Ygers comment earlier that is not answered

image.png (508×2 px, 169 KB)

Thanks @kalle for you fast actions at Wikipedia:Projekt naturreservat

Another related thing: Kalle do you have any thoughts how we can somehow use this external datasource and detect vandalism in WD.

Kalle as I guess you understand Yger is checking everything always ;-) but I guess it would be great to do this check with lists comparing an external source with the data in Wikidata. as the data in Wikidata is free and open and can be changed by everyone... and as more and more Wikipedia articles use WD data a small vandalism can appear everywhere....

I did a test with the Nobelprize data and SPARQL federation 2018 see Listeria list User:Salgo60/ListeriaNobelData3 and T200668: Set up Nobel Data as federated search with Wikidata

The problem with that test is that now has the Nobelprize people sadly stopped maintain its SPARQL endpoint [T234811#5552880] ...

cc: @Larske if you have any thoughts....

Stats from nature reserves:

Item processed 5146
Created Commons geoshape 5130
Created Wikidata item 88
Modified Wikidata claim geoshape 5142
Modified Wikidata claim area land 4680
Modified Wikidata claim area water 4667
Modified Wikidata claim inception date 4441
Modified Wikidata claim coordinate 1151
Modified Wikidata claim area forest 830
Modified Wikidata claim area 630
Modified Wikidata claim iucn category 306
Modified Wikidata claim country 88
Modified Wikidata claim operator 83
Failed to process 2

Number of created geoshapes at commons is off due to killing bot when turning off my laptop and not logging to state. The real number is exactly as many as there are items processed.
Modified claims includes both previously missing claims and previously existing claims that have changed.
Some area counters are off by 10-20 due to manual handling of bugs.
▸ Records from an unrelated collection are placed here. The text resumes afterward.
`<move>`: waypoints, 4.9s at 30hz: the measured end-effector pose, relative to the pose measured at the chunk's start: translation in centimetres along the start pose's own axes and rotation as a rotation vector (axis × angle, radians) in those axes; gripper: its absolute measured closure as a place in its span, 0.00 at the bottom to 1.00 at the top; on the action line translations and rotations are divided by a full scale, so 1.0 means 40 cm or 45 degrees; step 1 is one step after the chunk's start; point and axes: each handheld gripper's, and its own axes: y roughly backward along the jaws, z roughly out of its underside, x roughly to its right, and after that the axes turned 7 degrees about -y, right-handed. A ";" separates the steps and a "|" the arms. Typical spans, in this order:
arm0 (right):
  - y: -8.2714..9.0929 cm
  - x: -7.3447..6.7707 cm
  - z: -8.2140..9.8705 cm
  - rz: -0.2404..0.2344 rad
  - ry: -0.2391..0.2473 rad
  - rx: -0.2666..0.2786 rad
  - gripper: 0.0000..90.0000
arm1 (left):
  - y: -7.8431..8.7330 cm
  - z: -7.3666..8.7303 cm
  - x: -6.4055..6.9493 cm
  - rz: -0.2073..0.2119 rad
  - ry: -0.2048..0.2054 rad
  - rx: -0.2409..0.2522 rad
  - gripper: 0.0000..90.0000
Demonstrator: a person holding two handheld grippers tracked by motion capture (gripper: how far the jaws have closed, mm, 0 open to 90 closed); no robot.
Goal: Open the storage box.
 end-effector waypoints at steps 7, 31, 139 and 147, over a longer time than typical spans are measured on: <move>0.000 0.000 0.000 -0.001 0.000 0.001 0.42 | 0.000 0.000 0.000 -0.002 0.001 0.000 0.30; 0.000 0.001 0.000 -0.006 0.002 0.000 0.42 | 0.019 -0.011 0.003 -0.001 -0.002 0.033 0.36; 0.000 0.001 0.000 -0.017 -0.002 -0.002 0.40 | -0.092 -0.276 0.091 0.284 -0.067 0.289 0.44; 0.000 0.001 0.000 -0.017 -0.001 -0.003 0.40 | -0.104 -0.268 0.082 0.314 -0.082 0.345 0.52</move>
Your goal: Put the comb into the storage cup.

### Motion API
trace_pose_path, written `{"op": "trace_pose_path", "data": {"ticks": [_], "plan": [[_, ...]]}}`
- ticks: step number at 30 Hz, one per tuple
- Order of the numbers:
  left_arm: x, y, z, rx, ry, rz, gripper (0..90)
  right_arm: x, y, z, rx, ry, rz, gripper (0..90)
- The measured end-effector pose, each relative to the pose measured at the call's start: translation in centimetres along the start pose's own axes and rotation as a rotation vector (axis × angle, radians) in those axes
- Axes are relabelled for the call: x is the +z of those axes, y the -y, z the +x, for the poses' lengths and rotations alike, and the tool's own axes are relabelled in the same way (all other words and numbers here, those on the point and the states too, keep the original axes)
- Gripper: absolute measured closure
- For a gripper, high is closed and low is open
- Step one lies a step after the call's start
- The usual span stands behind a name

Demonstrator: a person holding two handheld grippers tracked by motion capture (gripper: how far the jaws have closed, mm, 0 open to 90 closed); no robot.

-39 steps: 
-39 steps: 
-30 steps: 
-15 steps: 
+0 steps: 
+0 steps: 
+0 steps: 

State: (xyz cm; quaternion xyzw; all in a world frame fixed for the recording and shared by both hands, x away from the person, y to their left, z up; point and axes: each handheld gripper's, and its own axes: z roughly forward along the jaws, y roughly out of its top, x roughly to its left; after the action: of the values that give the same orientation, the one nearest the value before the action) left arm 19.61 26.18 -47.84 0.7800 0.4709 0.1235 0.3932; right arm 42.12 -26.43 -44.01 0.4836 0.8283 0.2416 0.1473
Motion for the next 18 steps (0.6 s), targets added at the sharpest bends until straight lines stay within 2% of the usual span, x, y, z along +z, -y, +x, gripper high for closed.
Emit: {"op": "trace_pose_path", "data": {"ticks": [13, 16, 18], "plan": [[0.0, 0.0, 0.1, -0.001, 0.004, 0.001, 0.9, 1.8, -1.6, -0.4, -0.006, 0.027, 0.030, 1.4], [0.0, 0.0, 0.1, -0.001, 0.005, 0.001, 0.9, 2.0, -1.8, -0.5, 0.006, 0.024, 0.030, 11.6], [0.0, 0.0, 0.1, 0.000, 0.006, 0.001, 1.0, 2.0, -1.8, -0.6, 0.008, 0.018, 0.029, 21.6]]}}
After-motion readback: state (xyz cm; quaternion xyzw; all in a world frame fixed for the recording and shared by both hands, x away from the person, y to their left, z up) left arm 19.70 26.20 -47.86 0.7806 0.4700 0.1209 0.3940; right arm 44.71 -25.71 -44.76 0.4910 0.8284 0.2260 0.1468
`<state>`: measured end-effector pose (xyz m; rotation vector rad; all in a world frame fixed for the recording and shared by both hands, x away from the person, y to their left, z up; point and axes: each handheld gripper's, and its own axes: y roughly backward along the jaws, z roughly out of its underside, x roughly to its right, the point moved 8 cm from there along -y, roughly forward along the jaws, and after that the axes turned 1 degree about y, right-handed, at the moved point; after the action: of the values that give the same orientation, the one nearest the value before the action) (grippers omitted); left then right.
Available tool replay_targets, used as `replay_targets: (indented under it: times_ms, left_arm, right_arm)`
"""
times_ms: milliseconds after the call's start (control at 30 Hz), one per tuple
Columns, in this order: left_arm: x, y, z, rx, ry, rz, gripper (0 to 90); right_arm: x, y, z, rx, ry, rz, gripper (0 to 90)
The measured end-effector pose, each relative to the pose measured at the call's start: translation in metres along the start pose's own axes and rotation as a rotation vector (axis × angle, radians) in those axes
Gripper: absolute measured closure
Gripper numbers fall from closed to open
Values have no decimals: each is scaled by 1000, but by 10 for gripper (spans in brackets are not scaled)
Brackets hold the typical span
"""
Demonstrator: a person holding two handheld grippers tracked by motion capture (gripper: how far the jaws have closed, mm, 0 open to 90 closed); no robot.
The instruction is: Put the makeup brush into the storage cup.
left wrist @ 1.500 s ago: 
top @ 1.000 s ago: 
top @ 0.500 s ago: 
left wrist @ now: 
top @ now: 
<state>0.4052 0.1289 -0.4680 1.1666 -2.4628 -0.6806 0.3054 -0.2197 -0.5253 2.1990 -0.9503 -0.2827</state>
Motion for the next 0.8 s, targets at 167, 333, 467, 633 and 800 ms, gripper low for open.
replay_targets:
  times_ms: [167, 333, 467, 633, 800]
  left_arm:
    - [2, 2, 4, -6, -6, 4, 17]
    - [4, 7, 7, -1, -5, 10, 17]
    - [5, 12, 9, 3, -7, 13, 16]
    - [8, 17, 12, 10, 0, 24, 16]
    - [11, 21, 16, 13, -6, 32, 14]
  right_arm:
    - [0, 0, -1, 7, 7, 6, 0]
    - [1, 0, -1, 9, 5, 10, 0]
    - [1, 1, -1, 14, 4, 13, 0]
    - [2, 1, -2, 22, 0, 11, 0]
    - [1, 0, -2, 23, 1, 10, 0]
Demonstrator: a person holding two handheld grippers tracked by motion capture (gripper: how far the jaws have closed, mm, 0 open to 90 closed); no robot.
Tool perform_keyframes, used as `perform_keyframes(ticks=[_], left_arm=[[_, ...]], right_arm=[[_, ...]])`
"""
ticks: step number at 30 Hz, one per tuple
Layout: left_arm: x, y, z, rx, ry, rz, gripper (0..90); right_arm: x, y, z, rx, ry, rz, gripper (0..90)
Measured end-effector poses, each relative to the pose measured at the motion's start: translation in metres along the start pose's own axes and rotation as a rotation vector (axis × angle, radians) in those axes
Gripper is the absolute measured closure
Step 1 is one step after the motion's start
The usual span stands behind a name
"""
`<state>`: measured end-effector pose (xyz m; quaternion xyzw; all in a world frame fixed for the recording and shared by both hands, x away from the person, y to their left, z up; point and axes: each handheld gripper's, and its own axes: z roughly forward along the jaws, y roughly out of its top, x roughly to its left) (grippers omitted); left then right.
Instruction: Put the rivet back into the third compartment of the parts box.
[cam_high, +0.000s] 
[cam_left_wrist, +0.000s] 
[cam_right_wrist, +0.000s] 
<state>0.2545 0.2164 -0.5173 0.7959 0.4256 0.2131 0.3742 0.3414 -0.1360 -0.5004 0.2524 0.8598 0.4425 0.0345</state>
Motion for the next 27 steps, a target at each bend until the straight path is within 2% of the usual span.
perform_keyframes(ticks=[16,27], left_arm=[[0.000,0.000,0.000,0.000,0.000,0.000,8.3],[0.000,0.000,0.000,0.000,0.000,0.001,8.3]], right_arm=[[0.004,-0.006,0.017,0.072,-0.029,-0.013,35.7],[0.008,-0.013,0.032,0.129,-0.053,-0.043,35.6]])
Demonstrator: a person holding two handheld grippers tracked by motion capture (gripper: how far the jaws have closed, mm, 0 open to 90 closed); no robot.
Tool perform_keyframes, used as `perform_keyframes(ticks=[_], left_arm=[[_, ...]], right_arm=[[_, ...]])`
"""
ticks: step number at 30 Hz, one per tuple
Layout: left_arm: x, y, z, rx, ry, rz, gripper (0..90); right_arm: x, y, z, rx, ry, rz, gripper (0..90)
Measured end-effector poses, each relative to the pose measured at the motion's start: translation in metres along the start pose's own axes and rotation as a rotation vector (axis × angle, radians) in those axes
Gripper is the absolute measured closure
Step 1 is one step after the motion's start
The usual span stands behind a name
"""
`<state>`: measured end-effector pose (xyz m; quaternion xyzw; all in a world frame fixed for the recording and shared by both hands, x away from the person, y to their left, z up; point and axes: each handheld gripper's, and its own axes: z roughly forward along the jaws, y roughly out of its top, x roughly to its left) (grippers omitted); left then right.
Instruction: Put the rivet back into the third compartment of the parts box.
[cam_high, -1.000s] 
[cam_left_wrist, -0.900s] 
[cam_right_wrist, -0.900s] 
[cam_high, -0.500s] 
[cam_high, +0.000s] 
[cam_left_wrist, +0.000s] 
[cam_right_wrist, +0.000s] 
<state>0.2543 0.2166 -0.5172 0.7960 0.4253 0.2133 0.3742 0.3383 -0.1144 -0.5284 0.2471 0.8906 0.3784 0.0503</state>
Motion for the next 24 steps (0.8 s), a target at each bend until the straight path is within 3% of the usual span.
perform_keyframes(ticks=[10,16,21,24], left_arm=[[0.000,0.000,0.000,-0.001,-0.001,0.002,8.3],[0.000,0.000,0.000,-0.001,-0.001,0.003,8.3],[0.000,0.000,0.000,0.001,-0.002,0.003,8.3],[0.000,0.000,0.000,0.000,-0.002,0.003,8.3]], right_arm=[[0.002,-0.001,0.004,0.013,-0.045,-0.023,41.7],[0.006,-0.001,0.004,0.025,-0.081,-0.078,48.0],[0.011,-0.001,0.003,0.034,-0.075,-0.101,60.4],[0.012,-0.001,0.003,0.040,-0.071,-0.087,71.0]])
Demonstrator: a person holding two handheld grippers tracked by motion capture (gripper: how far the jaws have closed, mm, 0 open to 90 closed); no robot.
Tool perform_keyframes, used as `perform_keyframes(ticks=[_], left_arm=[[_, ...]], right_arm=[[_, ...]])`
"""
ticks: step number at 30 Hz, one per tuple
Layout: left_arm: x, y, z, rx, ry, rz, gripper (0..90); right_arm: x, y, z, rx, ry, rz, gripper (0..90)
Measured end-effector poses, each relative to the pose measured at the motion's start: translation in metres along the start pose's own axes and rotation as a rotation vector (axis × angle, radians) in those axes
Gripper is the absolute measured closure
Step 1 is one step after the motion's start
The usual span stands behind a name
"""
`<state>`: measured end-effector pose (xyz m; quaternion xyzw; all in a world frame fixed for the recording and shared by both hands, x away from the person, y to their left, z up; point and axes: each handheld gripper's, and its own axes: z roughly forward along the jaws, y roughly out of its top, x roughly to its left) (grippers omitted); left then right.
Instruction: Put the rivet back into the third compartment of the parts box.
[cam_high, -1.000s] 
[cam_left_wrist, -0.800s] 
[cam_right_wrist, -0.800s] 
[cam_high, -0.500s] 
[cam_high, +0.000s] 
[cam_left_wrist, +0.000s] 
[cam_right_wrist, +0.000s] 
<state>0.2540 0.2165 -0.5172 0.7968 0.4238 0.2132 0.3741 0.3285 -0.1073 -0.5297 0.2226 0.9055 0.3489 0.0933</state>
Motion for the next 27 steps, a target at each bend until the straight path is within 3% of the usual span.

Stats from national parks:

Item processed 30
Created Commons geoshape 30
Modified Wikidata claim area water 30
Modified Wikidata claim geoshape 30
Modified Wikidata claim coordinate 28
Modified Wikidata claim area land 26
Modified Wikidata claim inception date 15
Modified Wikidata claim area forest 7
Modified Wikidata claim area 4
Modified Wikidata claim operator 4

Stats from natural monuments:

Item processed 1360
Created Wikidata item 8
Created Commons geoshape 1360
Modified Wikidata claim inception date 1360
Modified Wikidata claim geoshape 1360
Modified Wikidata claim area forest 301
Modified Wikidata claim area water 301
Modified Wikidata claim coordinate 173
Modified Wikidata claim area land 132
Modified Wikidata claim area 8
Modified Wikidata claim country 8
Failed to process 1

The one that failed has been manually handled.